= Defence in depth (non-military) =

Way to guarantee safety by means of multiple and redundant layers of protection

A defence in depth uses multi-layered protections, similar to redundant protections, to create a reliable system despite any one layer's unreliability.

==Examples==
The term defence in depth is now used in many non-military contexts.

===Fire prevention===
A defence in depth strategy to fire prevention does not focus all the resources only on the prevention of a fire; instead, it also requires the deployment of fire alarms, extinguishers, evacuation plans, mobile rescue and fire-fighting equipment and even nationwide plans for deploying massive resources to a major blaze.

Defense-in-depth is incorporated into fire protection regulations for nuclear power plants. It requires preventing fires, detecting and extinguishing fires that do occur, and ensuring the capability to safely shutdown.

===Engineering===
Defence in depth may mean engineering which emphasizes redundancy – a system that keeps working when a component fails – over attempts to design components that will not fail in the first place. For example, an aircraft with four engines will be less likely to suffer total engine failure than a single-engined aircraft no matter how much effort goes into making the single engine reliable. Charles Perrow, author of Normal accidents, wrote that sometimes redundancies backfire and produce less, not more reliability. This may happen in three ways: First, redundant safety devices result in a more complex system, more prone to errors and accidents. Second, redundancy may lead to shirking of responsibility among workers. Third, redundancy may lead to increased production pressures, resulting in a system that operates at higher speeds, but less safely.

====Nuclear====

In nuclear engineering and nuclear safety, all safety activities, whether organizational, behavioural or equipment related, are subject to layers of overlapping provisions, so that if
a failure should occur it would be compensated for or corrected without causing harm to individuals or the public at large. Defence in depth consists in a hierarchical deployment of different levels of equipment and procedures in order to maintain the effectiveness of physical barriers placed between radioactive materials and workers, the public or the environment, in normal operation, anticipated operational occurrences and, for some barriers, in accidents at the plant. Defence in depth is implemented through design and operation to provide a graded protection against a wide variety of transients, incidents and accidents, including equipment failures and human errors within the plant and events initiated outside the plan.

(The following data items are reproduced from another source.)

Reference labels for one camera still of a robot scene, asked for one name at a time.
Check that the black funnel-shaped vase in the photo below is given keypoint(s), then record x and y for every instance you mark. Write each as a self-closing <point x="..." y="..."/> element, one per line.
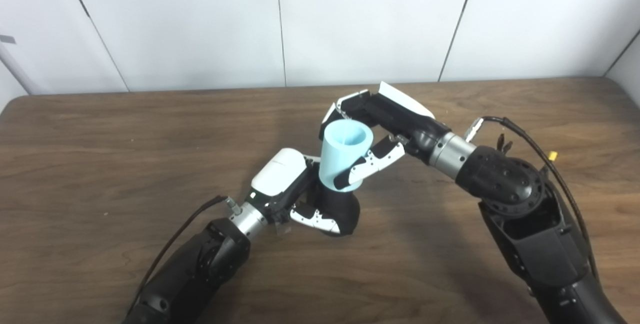
<point x="342" y="211"/>

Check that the light blue cylinder cup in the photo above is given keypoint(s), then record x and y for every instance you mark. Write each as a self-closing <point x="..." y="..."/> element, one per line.
<point x="340" y="156"/>

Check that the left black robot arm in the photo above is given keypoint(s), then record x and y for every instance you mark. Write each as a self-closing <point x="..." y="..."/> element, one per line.
<point x="195" y="269"/>

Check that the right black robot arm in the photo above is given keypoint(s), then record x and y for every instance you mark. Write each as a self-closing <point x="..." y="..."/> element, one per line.
<point x="530" y="214"/>

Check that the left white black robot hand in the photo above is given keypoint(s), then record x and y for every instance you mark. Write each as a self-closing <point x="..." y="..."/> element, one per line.
<point x="277" y="176"/>

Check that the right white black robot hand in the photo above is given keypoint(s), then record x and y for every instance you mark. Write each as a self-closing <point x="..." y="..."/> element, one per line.
<point x="400" y="114"/>

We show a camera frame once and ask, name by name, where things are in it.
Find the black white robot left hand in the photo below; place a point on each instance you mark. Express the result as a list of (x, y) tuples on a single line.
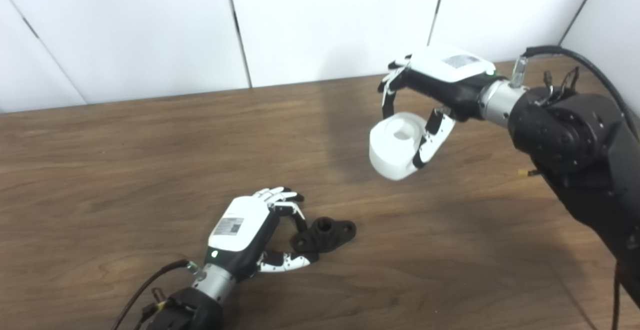
[(240, 225)]

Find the black flanged holder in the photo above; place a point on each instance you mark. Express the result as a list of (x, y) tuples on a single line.
[(327, 232)]

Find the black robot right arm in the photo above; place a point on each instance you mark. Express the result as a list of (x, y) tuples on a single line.
[(575, 140)]

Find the round white plastic piece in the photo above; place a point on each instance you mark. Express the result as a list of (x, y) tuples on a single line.
[(390, 155)]

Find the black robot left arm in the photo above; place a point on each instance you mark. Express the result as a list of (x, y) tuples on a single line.
[(195, 310)]

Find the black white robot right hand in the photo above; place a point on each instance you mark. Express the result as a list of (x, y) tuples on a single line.
[(445, 75)]

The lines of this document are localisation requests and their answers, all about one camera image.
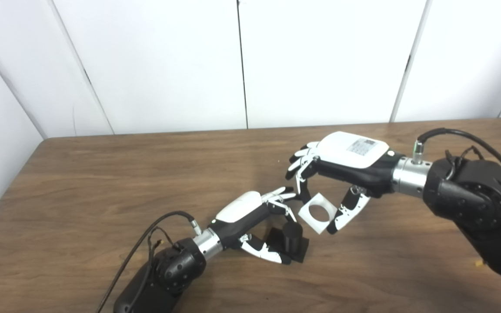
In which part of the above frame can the black and white left hand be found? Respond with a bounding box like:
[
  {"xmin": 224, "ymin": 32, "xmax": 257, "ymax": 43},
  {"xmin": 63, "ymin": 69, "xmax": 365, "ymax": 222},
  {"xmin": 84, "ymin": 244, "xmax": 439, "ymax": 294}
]
[{"xmin": 208, "ymin": 186, "xmax": 298, "ymax": 265}]

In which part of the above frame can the white square piece with hole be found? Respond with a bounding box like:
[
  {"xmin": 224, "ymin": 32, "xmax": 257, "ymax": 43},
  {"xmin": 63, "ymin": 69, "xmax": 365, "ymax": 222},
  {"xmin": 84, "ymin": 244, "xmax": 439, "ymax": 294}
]
[{"xmin": 298, "ymin": 193, "xmax": 338, "ymax": 235}]

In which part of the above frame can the black peg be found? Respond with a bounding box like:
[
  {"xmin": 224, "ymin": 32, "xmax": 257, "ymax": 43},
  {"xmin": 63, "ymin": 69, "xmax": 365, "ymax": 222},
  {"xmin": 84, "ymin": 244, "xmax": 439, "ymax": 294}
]
[{"xmin": 266, "ymin": 222, "xmax": 310, "ymax": 263}]

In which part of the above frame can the black and white right hand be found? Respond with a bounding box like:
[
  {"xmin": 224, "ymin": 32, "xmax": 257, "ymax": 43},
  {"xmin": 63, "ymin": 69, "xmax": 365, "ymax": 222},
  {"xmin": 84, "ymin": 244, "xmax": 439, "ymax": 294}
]
[{"xmin": 285, "ymin": 131, "xmax": 405, "ymax": 235}]

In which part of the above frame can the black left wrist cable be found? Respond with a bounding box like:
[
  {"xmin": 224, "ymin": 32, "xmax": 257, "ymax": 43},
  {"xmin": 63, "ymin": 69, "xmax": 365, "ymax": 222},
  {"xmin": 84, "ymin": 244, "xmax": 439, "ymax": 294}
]
[{"xmin": 96, "ymin": 211, "xmax": 202, "ymax": 313}]

=== Existential risk mitigation ===

Defense in depth is a useful framework for categorizing existential risk mitigation measures into three layers of defense:

1. Prevention: Reducing the probability of a catastrophe occurring in the first place. Example: Measures to prevent outbreaks of new highly-infectious diseases.
2. Response: Preventing the scaling of a catastrophe to the global level. Example: Measures to prevent escalation of a small-scale nuclear exchange into an all-out nuclear war.
3. Resilience: Increasing humanity's resilience (against extinction) when faced with global catastrophes. Example: Measures to increase food security during a nuclear winter.

Human extinction is most likely when all three defenses are weak, that is, "by risks we are unlikely to prevent, unlikely to successfully respond to, and unlikely to be resilient against".

===Information security===

Likewise, in information security / Information Assurance defence in depth represents the use of multiple computer security techniques to help mitigate the risk of one component of the defence being compromised or circumvented. An example could be anti-virus software installed on individual workstations when there is already virus protection on the firewalls and servers within the same environment. Different security products from multiple vendors may be deployed to defend different potential vectors within the network, helping prevent a shortfall in any one defence leading to a wider failure; also known as a "layered approach".